Chaque saut est un défi, une insurrection contre l’ordre imposé par les boîtes qui mènent à l’asile. Avec ses rebonds, Enrico détruit la rigidité de la logique, transformant ses mouvements en une métaphore de l’absurde qui palpite dans le cadre de l’histoire. La précarité de la vie et ses contingences se déroulent dans leur rôle de facteur, qui le transforme en agitateur; Dans le message et le messager qui dynamitent la routine d’orthographe d’un monde qui aliène, enclasilla et des bandes d’identité à ceux qui l’habitent.
Les figures, l’une des œuvres les plus récentes d’Edgar Borges, viennent parmi les méandres d’une vie quotidienne oppressive qui écrase toute tentative de libération. Enrico ne parcourt pas les routes, ne suit pas les chemins pré-établis; Il défie la norme, le subvertit avec la spontanéité sauvage et ludique de ses pirouettes. Ceux-ci deviennent l’itinéraire vers l’entrée du monstre qui, dans l’écho de sa mémoire, évoque la douleur douloureuse dans le non-sens de ses souvenirs.
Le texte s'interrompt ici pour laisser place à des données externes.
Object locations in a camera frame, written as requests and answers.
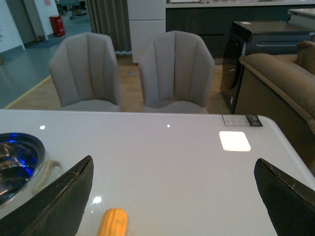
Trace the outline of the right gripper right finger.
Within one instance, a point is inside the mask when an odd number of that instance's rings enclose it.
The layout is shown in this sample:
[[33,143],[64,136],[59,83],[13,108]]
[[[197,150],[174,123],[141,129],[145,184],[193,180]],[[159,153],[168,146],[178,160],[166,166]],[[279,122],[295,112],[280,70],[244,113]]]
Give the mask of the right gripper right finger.
[[315,234],[315,191],[260,158],[254,167],[260,197],[279,236]]

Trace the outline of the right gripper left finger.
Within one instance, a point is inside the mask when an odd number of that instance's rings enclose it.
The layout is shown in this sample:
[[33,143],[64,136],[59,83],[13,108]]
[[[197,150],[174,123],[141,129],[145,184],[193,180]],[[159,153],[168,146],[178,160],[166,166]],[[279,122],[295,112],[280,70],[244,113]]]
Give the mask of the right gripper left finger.
[[74,236],[92,189],[94,163],[86,156],[0,220],[2,236]]

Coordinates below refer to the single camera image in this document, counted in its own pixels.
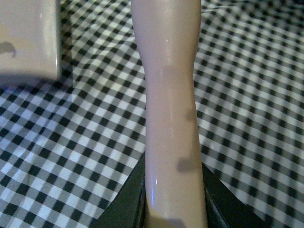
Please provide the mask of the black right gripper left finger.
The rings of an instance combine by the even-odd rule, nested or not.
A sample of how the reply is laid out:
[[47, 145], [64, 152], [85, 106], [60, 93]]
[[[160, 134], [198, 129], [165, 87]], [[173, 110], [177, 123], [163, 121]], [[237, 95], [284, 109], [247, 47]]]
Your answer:
[[143, 228], [145, 219], [145, 155], [143, 154], [115, 199], [92, 228]]

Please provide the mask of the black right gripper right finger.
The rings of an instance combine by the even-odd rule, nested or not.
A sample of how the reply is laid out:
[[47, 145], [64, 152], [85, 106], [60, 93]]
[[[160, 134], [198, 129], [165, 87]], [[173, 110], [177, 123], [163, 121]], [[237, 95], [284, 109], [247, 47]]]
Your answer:
[[267, 228], [268, 225], [243, 204], [212, 171], [202, 164], [209, 228]]

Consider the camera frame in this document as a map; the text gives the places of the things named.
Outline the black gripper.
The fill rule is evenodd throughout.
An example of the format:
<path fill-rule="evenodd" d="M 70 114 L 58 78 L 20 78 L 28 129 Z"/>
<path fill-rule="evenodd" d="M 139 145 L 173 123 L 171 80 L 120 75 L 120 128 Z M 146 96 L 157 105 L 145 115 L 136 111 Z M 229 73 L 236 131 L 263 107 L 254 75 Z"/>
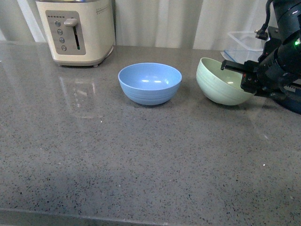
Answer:
<path fill-rule="evenodd" d="M 224 60 L 221 70 L 243 73 L 241 88 L 256 96 L 271 99 L 300 99 L 296 93 L 285 89 L 285 86 L 301 89 L 300 85 L 295 83 L 299 75 L 284 71 L 277 63 L 261 65 L 248 60 L 240 64 Z"/>

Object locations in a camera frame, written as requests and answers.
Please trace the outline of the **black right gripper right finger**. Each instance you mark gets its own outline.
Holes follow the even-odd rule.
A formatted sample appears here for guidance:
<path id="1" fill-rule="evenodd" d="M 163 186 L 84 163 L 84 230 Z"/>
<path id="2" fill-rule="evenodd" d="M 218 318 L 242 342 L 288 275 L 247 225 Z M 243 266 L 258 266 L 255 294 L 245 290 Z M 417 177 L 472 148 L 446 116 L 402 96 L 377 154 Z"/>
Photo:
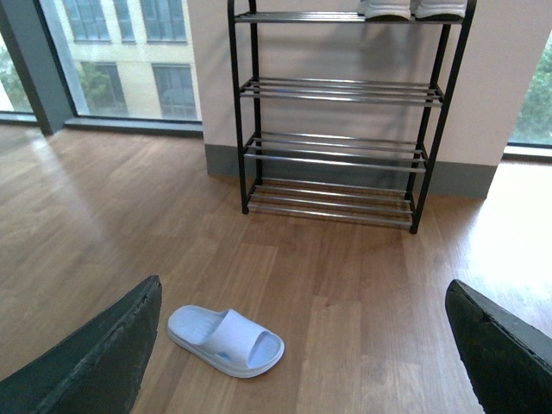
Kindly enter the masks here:
<path id="1" fill-rule="evenodd" d="M 445 309 L 484 412 L 551 412 L 550 337 L 458 279 Z"/>

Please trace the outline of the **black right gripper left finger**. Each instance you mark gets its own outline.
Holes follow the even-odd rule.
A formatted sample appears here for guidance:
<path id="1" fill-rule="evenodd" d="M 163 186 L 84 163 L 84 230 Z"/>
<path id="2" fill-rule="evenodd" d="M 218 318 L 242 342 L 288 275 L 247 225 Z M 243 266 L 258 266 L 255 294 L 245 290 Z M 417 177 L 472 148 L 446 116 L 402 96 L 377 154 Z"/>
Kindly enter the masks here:
<path id="1" fill-rule="evenodd" d="M 3 413 L 129 413 L 154 349 L 162 286 L 152 275 L 1 382 Z"/>

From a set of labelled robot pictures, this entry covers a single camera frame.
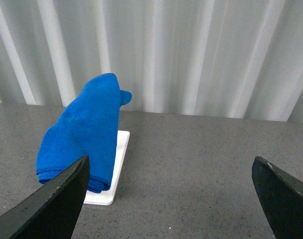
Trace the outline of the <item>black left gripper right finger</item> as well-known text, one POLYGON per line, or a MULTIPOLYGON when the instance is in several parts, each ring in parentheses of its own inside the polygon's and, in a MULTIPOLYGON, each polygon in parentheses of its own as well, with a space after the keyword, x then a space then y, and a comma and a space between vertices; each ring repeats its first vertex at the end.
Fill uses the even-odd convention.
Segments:
POLYGON ((257 156, 252 180, 277 239, 303 239, 303 182, 257 156))

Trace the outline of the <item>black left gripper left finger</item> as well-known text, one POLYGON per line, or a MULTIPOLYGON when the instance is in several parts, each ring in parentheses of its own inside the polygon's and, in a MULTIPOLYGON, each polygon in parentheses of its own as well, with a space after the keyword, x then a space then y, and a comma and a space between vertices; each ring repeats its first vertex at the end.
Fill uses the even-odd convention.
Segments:
POLYGON ((0 239, 69 239, 82 209, 89 181, 83 156, 0 216, 0 239))

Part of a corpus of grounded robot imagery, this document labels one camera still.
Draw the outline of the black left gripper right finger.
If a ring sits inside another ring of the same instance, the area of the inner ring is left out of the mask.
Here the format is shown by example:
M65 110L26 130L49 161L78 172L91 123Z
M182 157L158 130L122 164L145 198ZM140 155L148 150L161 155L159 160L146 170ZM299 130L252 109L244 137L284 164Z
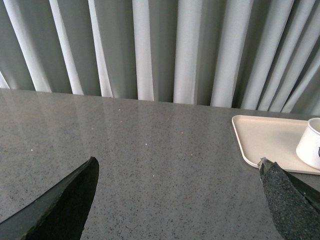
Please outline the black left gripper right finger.
M260 181L276 230L285 240L320 238L320 192L266 157Z

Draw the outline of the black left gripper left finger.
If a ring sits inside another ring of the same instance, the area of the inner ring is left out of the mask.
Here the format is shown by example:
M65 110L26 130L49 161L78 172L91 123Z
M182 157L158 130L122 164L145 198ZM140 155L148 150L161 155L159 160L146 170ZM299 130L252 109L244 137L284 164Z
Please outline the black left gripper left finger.
M91 157L35 201L0 224L2 240L79 240L99 179Z

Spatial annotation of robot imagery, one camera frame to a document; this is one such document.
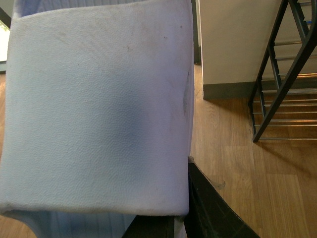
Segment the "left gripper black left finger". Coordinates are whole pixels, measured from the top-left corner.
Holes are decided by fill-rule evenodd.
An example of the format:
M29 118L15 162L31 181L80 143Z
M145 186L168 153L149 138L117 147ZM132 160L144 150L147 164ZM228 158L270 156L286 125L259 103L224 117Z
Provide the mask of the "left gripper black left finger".
M123 238L173 238L174 216L137 215Z

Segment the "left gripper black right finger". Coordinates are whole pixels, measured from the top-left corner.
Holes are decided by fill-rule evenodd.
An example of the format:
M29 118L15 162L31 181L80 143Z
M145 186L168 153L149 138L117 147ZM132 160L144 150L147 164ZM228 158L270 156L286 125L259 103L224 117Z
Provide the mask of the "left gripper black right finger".
M258 238L223 200L208 178L188 158L189 213L185 230L189 238Z

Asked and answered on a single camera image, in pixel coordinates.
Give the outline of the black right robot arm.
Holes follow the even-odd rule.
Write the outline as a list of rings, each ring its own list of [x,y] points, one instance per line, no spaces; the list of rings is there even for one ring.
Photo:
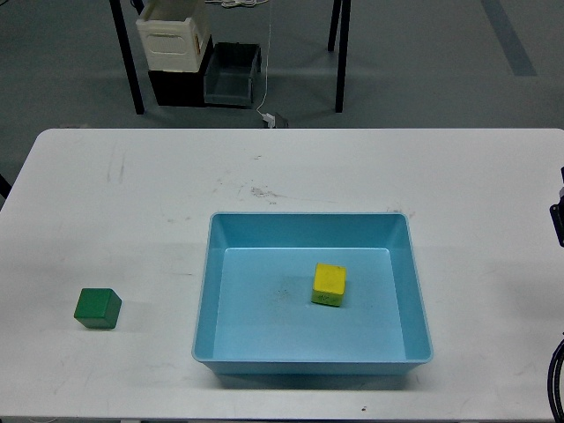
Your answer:
[[[549,212],[559,245],[563,247],[563,189],[559,191],[559,202],[550,206]],[[563,370],[563,341],[555,348],[547,372],[547,397],[555,422],[563,421],[563,402],[560,396],[560,379]]]

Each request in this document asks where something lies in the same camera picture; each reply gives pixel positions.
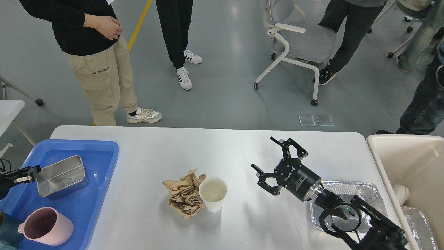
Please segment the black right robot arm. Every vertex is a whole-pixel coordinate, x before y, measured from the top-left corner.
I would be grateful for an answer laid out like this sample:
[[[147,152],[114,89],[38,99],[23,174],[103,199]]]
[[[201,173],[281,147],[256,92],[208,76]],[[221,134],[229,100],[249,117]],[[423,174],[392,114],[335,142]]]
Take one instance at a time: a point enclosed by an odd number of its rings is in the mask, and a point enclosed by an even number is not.
[[[312,223],[342,239],[352,250],[404,250],[404,230],[386,216],[378,189],[368,182],[322,181],[301,163],[308,155],[292,138],[276,140],[283,158],[272,173],[256,165],[258,185],[272,195],[286,188],[299,200],[310,202]]]

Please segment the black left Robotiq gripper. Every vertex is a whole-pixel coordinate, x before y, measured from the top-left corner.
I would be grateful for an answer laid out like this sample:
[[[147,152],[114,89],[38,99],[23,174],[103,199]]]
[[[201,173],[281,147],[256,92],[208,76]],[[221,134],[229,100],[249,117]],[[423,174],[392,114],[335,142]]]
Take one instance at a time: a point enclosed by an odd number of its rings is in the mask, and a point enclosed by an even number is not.
[[[35,182],[40,171],[40,166],[27,166],[22,169],[1,173],[0,199],[3,199],[7,196],[10,188],[14,187],[14,184]]]

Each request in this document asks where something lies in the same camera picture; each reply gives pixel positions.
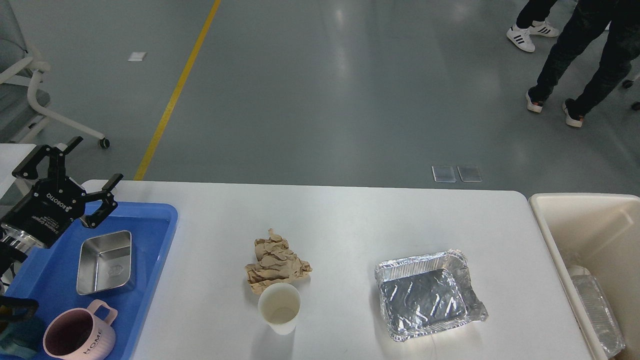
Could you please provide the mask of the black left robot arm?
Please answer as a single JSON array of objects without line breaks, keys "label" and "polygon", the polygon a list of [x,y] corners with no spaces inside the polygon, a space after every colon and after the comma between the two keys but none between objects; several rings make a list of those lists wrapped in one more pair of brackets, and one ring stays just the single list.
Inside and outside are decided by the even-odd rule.
[{"label": "black left robot arm", "polygon": [[34,299],[7,296],[16,264],[23,264],[35,248],[52,248],[74,221],[94,229],[118,207],[114,189],[123,179],[121,173],[93,193],[67,175],[66,157],[81,141],[76,136],[66,144],[37,146],[12,172],[13,177],[34,184],[1,217],[2,325],[27,321],[39,307]]}]

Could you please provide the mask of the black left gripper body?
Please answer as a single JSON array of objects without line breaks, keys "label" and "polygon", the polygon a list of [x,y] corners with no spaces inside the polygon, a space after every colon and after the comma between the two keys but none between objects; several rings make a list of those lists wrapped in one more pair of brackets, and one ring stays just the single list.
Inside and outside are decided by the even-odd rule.
[{"label": "black left gripper body", "polygon": [[49,249],[85,211],[82,197],[87,191],[66,178],[61,187],[53,180],[39,180],[29,193],[1,219],[4,234],[14,248]]}]
Les figures dans lesquelles Salta ne sont pas seulement des traits sur le sol, sont des ouvertures vers une autre perception de la folie, un prisme par lequel l’autre devient visible. Son déplacement effréné à travers le paysage psychotique est plus que la livraison d’une lettre; C’est l’irruption dans un espace fragmenté, où les habitants ont été déchirés par la violence, par le cri qui pulvérise le pouvoir vital et tout vestige de rédemption.
Dans ce roman, l’auteur s’adresse et explore brillamment l’aliénation qui ne se limite pas aux murs d’un psychiatrique, mais imprègne les maisons, les rues, les écoles, tous les plis de la réalité. Les figures suscitées sur le terrain, apparemment triviales, suggèrent le confinement et la réification d’un programme qui emprisonne dans leurs propres coordonnées. Dans les figures, le saut est un instrument de rébellion, de bouclier et de fureur dans une danse sans fin qui a percuté la structure de l’anquité d’un règlement sous-tendu en mensonge.
Ce roman est une recherche désespérée de sens, une tentative de se retrouver, une évasion vers la liberté à travers des cabrioles qui mènent à une sortie. Bien que le corps, ce gardien insidieux de la mémoire, le renvoie encore et encore à la réalisation de la norme. Enrico, prisonnier du système, s’accroche à la possibilité de rupture, mais en arrière-plan intuits qu’absurde, comme Albert Camus l’a dit, « se termine, comme toutes choses, avec la mort » et, peut-être, avec l’incorporation définitive à ce qui était destiné à changer.